Virtual Environments

How to configure R and Python package dependencies to this repo for reproducibility
Author

Frank Aragona

Published

February 1, 2023

Modified

September 10, 2024

Introduction

Hex logo that says "Data Science in a Box"

Virtual environments allow us to execute code while accounting for software/package version differences we have on our local machines. This repo uses virtual environments to configure a user’s R and Python software and packages to the repo’s specific package versions.

For example, say you have dplyr version 2.0 but this repo uses dplyr version 1.1, you may not be able to run the scripts as intended by the author since the functions in dplyr 1.1 may be different than in 2.0. The virtual environment will allow a given user to use only this repo’s version of dplyr so they can run the code as intended.

Important

There are two different virtual environments for this repo, one for R and another for Python.
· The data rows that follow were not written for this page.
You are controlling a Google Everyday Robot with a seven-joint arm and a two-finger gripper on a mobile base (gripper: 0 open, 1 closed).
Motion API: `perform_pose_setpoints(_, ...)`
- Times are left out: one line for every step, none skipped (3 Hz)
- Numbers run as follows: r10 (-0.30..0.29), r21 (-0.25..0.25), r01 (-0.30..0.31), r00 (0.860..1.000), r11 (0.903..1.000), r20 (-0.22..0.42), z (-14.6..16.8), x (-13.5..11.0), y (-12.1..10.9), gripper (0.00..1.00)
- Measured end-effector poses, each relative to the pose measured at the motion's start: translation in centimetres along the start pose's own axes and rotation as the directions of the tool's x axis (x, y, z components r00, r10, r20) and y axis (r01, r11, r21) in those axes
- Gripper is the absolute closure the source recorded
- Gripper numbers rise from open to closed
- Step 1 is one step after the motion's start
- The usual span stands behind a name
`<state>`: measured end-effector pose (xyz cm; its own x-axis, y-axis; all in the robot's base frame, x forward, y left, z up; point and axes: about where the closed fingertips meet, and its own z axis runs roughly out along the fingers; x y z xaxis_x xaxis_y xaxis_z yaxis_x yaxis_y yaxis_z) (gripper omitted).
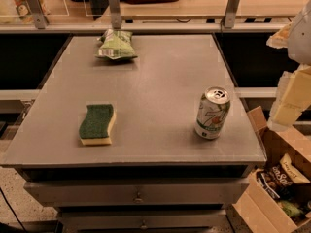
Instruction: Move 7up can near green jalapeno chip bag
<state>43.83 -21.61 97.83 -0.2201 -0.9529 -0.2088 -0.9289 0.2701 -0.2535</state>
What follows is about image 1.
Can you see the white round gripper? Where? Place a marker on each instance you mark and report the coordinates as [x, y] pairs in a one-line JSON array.
[[301, 38]]

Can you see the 7up soda can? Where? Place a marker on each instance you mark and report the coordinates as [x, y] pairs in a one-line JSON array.
[[213, 109]]

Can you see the dark sea salt snack bag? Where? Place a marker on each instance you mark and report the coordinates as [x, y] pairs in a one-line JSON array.
[[278, 181]]

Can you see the green snack bag in box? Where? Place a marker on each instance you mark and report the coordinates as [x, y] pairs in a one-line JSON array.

Your workflows for opening R and Python and how you install packages needs to utilize the virtual environments so that all machines are able to use your code.

Python - Conda Environment Setup

This repo has a file named environment.yml. It contains a list of all packages and versions used for Python software. This file can be used as a set of instructions for your local machine when configuring your local environment.

Step 1: Set Up Anaconda

You should already have Anaconda installed on your machine if not..

under construction

Step 2: Open Anaconda Prompt

You may have different Anaconda prompts (prompts aligned with different shells, like PowerShell, bash, etc). There should be a generic Anaconda prompt. Open that one:


If the first line in the prompt doesn’t start with (base), write:

conda deactivate

and it will bring you back to your base environment.

Step 3: Change Directories

Change the directory of the prompt to the repo’s directory. The code is

cd C:/Users/XXXXXXX/Projects/Sequencing_2.0

If you are already in your user directory, you can just type

cd projects/sequencing_2.0

capitalization doesn’t matter


Notice that the folder path is now changed to the sequencing repo folder.

Step 4: Copy the repo env

Now we’re ready to create a new environment based on the repo’s environment.

Type: conda env create --name seq_env --file=environment.yml

Note that how you name your environment doesn’t really matter, but name it something that resembles the repo. This will save the headache of having random environments for random repos that you can’t remember..


  • conda env create will create a new environment in your C:/Users/XXXXX/Anaconda3/envs file path
  • --name or -n will name that environment, in this case seq_env
  • --file=environment.yml this code will take the file in the sequencing 2.0 repo and use it to create this environment. It is essentially a copy of the software versions in the file.

Note: I sped up the gif below. The whole process may take a few minutes

Step 5: Activate the environment

You can switch between environments in the conda prompt or in a programming IDE (or both? idk). To activate and switch the env, write:

conda activate <env_name>

in this case

conda activate seq_env


Note

The environment your in will show on the left of the prompt message. In this case it says (seq_env) instead of (base). That way you know what env your working in

Python - Programming Setup

Now that your virtual conda environment is set up, let’s set up your programming IDE to be able to recognize your environment.

IDE Setup - VS Code

VS Code has a lot built in to use a conda environment. Since your env is already activated, if you have VS Code installed, you can type

code

into the anaconda prompt and it will open a VS Code window

Step 1: Select a Python Interpreter

First we need to select a python interpreter, which is in our env. On your keyboard, press

CTRL+SHIFT+P

This should bring up a window with an option that says Python: Select Interpreter. You may need to search for it.

Click it and you should see your new environment seq_env in the list. Click it

Step 2: Write code

Now your VS Code is using your environment and the python version/packages in that environment. Check to see that your terminal is using the correct env.

Open the terminal (terminal > new terminal) and confirm that you are in a cmd prompt in the terminal. On the right side of the terminal it should say cmd. If it says powershell or something else, let’s change it.. See the pic below. There’s a drop down that gives you shell types. Change your default to Command Prompt


Also notice in the picture that my environment now switches to seq_env. Yours should do the same. You should now be able to run code in a python script. Notice that your terminal will change to run python. If you get an error, write python in the terminal and hit enter. It will change your terminal a little. Now you can run python code and it will output to this terminal.

IDE Setup - PyCharm

PyCharm also works great with a conda environment.

Step 1: Select a Python Interpreter

You may also be able to open a PyCharm window from an Anaconda prompt like with VS Code (if it’s installed in your env). To do so, write pycharm in the prompt and it should open a new window with the env activated.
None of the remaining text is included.